Physics Question Scene Graph: Fine-grained Evaluation of Physical Plausibility in Text-to-Video Generation

June 24, 2026
作者: Atin Pothiraj, Jaemin Cho, Yue Zhang, Elias Stengel-Eskin, Mohit Bansal
cs.AI

摘要

视频生成模型越来越擅长生成逼真的视频,但仍难以生成遵循基本物理规律的视频。更棘手的是,目前缺乏可靠且细粒度的评估方法,来定位并具体描述视频中违反物理规律的情况。为此,我们提出物理问题场景图(Physics Question Scene Graph, PQSG),一种基于分层问题结构的评估流程。PQSG 通过检查生成的视频在对象、动作以及对物理规律的遵循方面是否忠实于提示内容来进行评估。它利用视觉语言模型(VLM)生成基于图的层级化问题,并以高质量的情境示例作为引导。通过将问题表示为图结构,PQSG 在问题之间引入逻辑依赖关系,确保每个查询在上下文中都是有效的。此外,PQSG 还能提供细致的评估,指出视频的哪些特质违反了物理合理性约束。我们通过创建 FinePhyEval 数据集来验证 PQSG,该数据集包含基于物理的提示语以及来自多种前沿视频生成模型(Sora 2、Veo 3 和 Wan 2.1)生成的相应视频,每个视频都由人工在多个类别上进行标注。
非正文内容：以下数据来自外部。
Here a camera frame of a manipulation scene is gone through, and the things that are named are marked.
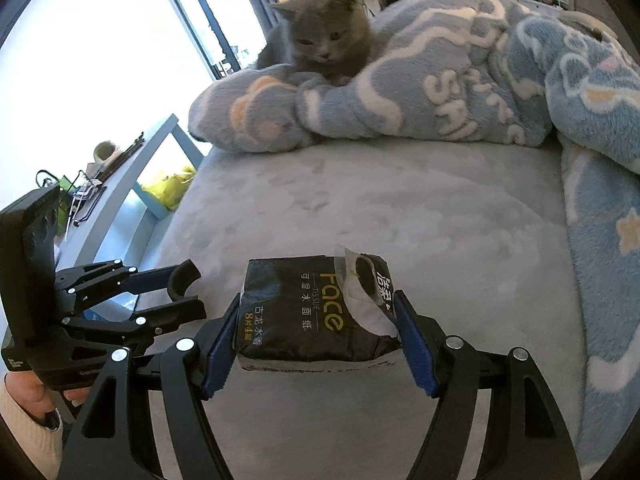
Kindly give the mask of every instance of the silver screw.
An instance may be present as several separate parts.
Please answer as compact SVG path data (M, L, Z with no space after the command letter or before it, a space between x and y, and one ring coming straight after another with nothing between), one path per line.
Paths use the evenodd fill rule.
M118 348L117 350L113 351L113 354L111 354L111 359L119 363L120 361L124 361L124 359L127 358L128 354L129 352L126 348Z
M464 341L460 339L458 336L452 335L451 337L447 337L447 346L449 348L453 348L454 350L460 350L464 345Z
M526 361L527 359L529 359L529 352L527 352L524 348L514 348L513 356L518 361Z
M189 339L187 337L185 339L180 339L180 341L175 344L175 347L181 352L186 352L187 350L191 350L194 345L195 343L193 339Z

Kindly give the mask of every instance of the blanket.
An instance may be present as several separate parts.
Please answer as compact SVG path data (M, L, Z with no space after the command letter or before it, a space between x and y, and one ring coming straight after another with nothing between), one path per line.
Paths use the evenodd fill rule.
M280 152L377 136L539 146L556 128L586 330L588 476L640 406L640 71L606 32L512 0L403 0L374 37L343 86L287 65L216 82L189 130L224 150Z

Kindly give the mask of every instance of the blue gripper pad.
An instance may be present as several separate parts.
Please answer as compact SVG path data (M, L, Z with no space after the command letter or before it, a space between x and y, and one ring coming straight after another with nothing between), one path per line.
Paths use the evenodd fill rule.
M398 294L394 297L396 310L396 326L402 342L402 352L409 370L414 376L415 384L422 388L428 396L433 397L440 387L433 371L434 359L420 329L412 319L412 314Z
M206 399L210 399L216 391L225 387L226 378L229 377L231 367L236 360L233 341L236 334L239 305L240 295L238 294L222 319L212 319L207 322L220 322L222 328L207 355L207 374L202 383L202 393Z

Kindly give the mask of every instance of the pink spot on blanket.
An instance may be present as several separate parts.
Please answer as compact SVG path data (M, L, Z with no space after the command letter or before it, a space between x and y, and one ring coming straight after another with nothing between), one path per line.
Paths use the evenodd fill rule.
M607 59L600 62L600 64L596 67L604 72L614 72L620 66L620 61L615 56L609 56Z
M282 127L274 121L263 121L258 126L258 134L264 140L273 140L282 132Z

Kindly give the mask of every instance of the gray bed sheet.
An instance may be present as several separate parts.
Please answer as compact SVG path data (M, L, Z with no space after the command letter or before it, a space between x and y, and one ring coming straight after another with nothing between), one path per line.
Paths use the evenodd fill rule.
M476 348L529 349L578 432L584 335L566 238L560 147L412 139L333 141L275 155L215 148L175 213L159 265L191 258L190 288L209 317L241 290L251 258L379 254L419 314ZM139 308L158 304L158 294ZM161 336L158 351L199 327ZM180 478L161 394L151 397L164 474ZM482 392L460 479L474 477L489 396ZM234 365L206 402L234 477L403 479L436 401L392 367L327 374L247 372Z

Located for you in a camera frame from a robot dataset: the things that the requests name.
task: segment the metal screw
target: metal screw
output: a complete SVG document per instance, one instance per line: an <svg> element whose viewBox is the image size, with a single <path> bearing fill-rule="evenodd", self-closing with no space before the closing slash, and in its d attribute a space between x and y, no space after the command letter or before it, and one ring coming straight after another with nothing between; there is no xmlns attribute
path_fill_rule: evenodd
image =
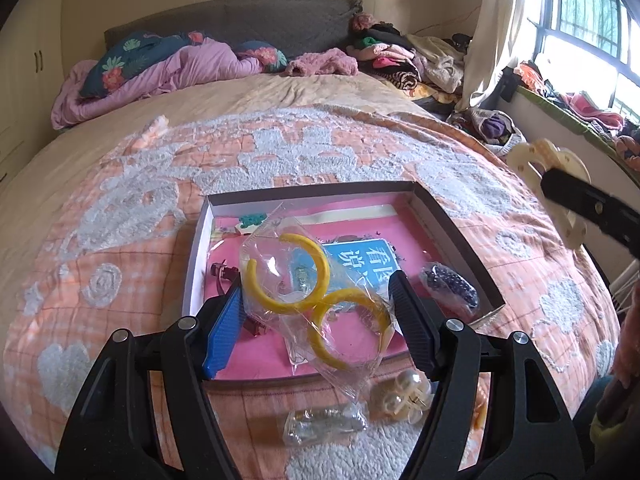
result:
<svg viewBox="0 0 640 480"><path fill-rule="evenodd" d="M127 340L127 337L129 337L129 332L121 328L120 330L116 330L111 338L116 343L122 343Z"/></svg>
<svg viewBox="0 0 640 480"><path fill-rule="evenodd" d="M514 332L513 339L520 345L526 345L529 342L529 336L524 332Z"/></svg>
<svg viewBox="0 0 640 480"><path fill-rule="evenodd" d="M178 327L181 330L191 330L194 326L196 326L196 319L191 316L185 316L178 321Z"/></svg>
<svg viewBox="0 0 640 480"><path fill-rule="evenodd" d="M446 325L452 332L460 332L465 327L465 324L459 319L447 319Z"/></svg>

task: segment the blue label
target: blue label
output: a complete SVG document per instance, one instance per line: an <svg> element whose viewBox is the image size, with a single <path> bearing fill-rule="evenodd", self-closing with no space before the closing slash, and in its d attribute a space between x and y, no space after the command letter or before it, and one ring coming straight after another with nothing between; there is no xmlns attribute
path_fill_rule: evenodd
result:
<svg viewBox="0 0 640 480"><path fill-rule="evenodd" d="M322 246L336 262L364 276L374 290L378 290L381 285L386 285L389 277L400 269L394 250L383 238L336 242ZM311 256L305 251L295 251L292 271L299 288L307 280L311 283L316 280L316 266Z"/></svg>

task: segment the bedspread
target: bedspread
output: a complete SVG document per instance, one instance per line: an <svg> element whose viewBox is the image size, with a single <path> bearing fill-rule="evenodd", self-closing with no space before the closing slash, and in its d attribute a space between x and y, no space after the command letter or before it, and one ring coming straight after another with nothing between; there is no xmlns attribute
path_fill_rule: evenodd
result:
<svg viewBox="0 0 640 480"><path fill-rule="evenodd" d="M203 195L273 186L419 180L506 301L482 332L528 333L575 413L593 378L610 368L618 324L586 253L562 246L520 180L477 141L425 117L368 76L249 79L251 87L247 80L206 85L83 124L37 156L3 195L3 403L41 459L52 466L75 396L109 334L122 326L162 330L179 316ZM215 96L218 108L211 110ZM274 102L284 107L264 110ZM158 110L176 126L164 116L143 126ZM217 117L221 110L230 114ZM198 121L187 123L188 117ZM114 128L138 133L113 147L118 137L112 133L107 142L101 135ZM60 158L72 156L63 150L82 135L96 146L74 147L78 161L61 168ZM34 198L25 200L43 174L50 182L32 187ZM383 364L378 380L408 364L406 358ZM164 457L179 465L161 378L154 375L152 384ZM487 389L484 379L480 388ZM235 388L214 381L207 393L244 478L396 478L418 435L407 424L375 424L349 446L289 452L275 444L274 418L340 400L322 379ZM475 431L463 465L479 442ZM383 452L390 446L394 453ZM350 464L348 473L336 454Z"/></svg>

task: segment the blue gripper pad
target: blue gripper pad
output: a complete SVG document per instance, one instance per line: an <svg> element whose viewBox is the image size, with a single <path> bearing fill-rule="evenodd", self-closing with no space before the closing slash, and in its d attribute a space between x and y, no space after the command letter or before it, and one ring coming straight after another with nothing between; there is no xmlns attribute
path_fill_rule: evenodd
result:
<svg viewBox="0 0 640 480"><path fill-rule="evenodd" d="M245 319L242 288L238 286L226 301L207 337L207 356L202 371L208 380L214 379L226 367Z"/></svg>

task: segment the gray headboard
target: gray headboard
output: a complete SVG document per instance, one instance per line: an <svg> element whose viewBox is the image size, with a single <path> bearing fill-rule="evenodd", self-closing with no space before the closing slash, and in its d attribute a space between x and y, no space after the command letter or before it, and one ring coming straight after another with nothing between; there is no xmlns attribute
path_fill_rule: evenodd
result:
<svg viewBox="0 0 640 480"><path fill-rule="evenodd" d="M349 20L358 12L362 0L211 0L110 28L104 42L109 50L137 30L161 36L201 30L232 48L266 41L292 58L347 45Z"/></svg>
利用 FinePhyEval,我们衡量了 PQSG 的细粒度评分与人工判断之间的相关性,结果表明其整体相关性高于以往研究。我们还发现,在物理真实感方面,PQSG 对闭源模型的排名高于 Wan 2.1。最后,我们展示 FinePhyEval 中提供的标注还可用于子任务评估:我们对两个强大的 VLM 在生成问题和回答问题方面的能力进行了基准测试,结果表明,虽然模型能够生成类似人类的问题,但在回答问题时仍逊于人类表现。
English
Video generation models are increasingly capable of producing realistic videos, but they still struggle to generate videos that follow basic physical laws. Compounding this is a lack of reliable granular evaluation methods for localizing and specifying physical law violations in videos. We address this by introducing Physics Question Scene Graph (PQSG), a hierarchical question-based evaluation pipeline. PQSG evaluates generated videos by checking their faithfulness to a prompt across objects, actions, and adherence to physical laws using a graph-based hierarchy of questions generated by a vision-language model (VLM), guided by high-quality in-context examples. By representing questions as a graph, PQSG introduces logical dependencies within questions, ensuring that each query is contextually valid. Moreover, PQSG provides granular assessments of which qualities of the video violate physical plausibility constraints. We validate PQSG by creating FinePhyEval, a dataset with physics-based prompts and corresponding generated videos from diverse state-of-the-art video generation models (Sora 2, Veo 3, and Wan 2.1), with each video annotated across multiple categories by humans. Using FinePhyEval, we measure the correlation between PQSG's fine-grained scores and human judgments, showing higher overall correlations than prior work. We also find that PQSG ranks closed-source models higher than Wan 2.1 on physical realism. Lastly, we show that the annotations we provide in FinePhyEval can also be used for subtask evaluation: we benchmark two strong VLMs on generating and answering questions, finding that while models can create human-like questions, they still fall short of human performance in answering them.